Comments (14)
Do we want to proceed with StringLiteral#to_utf16
then?
I think it's more elegant than String#utf16_literal
(#14670 (comment)). An apparently more performant (#14676 (comment)).
from crystal.
Maybe the converstion algorithm from String#to_utf16 could be implemented as a macro method? It's a bit complex, but not too much. I don't think we can explicitly do math operations on 16-bit integers in the macro language, though.
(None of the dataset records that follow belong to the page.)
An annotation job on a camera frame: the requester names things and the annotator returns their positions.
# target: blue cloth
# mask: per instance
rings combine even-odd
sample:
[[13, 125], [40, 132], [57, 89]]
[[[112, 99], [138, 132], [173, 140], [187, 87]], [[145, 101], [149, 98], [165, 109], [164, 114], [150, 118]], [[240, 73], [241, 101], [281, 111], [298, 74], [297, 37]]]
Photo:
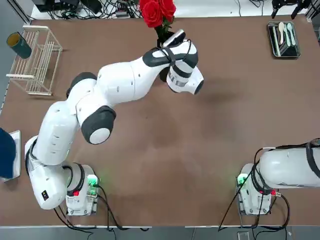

Simply porting #14671 works fine, explicit math operations on 16-bit integers are not needed.
class String
macro utf16_literal(data)
{%
arr = [] of NumberLiteral
data.chars.each do |c|
c = c.ord
if c < 0x1_0000
arr << c
else
c -= 0x1_0000
arr << 0xd800 + ((c >> 10) & 0x3ff)
arr << 0xdc00 + (c & 0x3ff)
end
end
arr << 0
%}
Slice(UInt16).literal({{arr.splat}})[0, {{arr.size - 1}}]
end
end
s = String.utf16_literal("TEST 😐🐙 ±∀ の")
# => Slice[84, 69, 83, 84, 32, 55357, 56848, 55357, 56345, 32, 177, 8704, 32, 12398]
String.from_utf16(s)
# => "TEST 😐🐙 ±∀ の"
Encoding 10000 characters takes around 300ms.
That's certainly not fast, but probably good enough.
EDIT: Added a final 0 byte
from crystal.
The macro is nice, but if we want to eventually have the compiler optimize it, maybe we could just expose the String.to_utf16
to macros directly? For example {{ "CRYSTAL_TRACE".to_utf16 }}
would be lovely & fast.
from crystal.
The version from my comment uses the literals from #13716, so it is static data in this case.
Although it is still experimental API.
from crystal.
So the conversations could be avoided entirely
Would be nice. But I believe we're quite a bit away from that. The Windows ecosystem is huge and it has 30 years of wide chars in it.
from crystal.
Hm, that's an interesting idea. Exposing StringLiteral#to_utf16
would certainly have the benefit that you have the resulting literal easily available in macro land.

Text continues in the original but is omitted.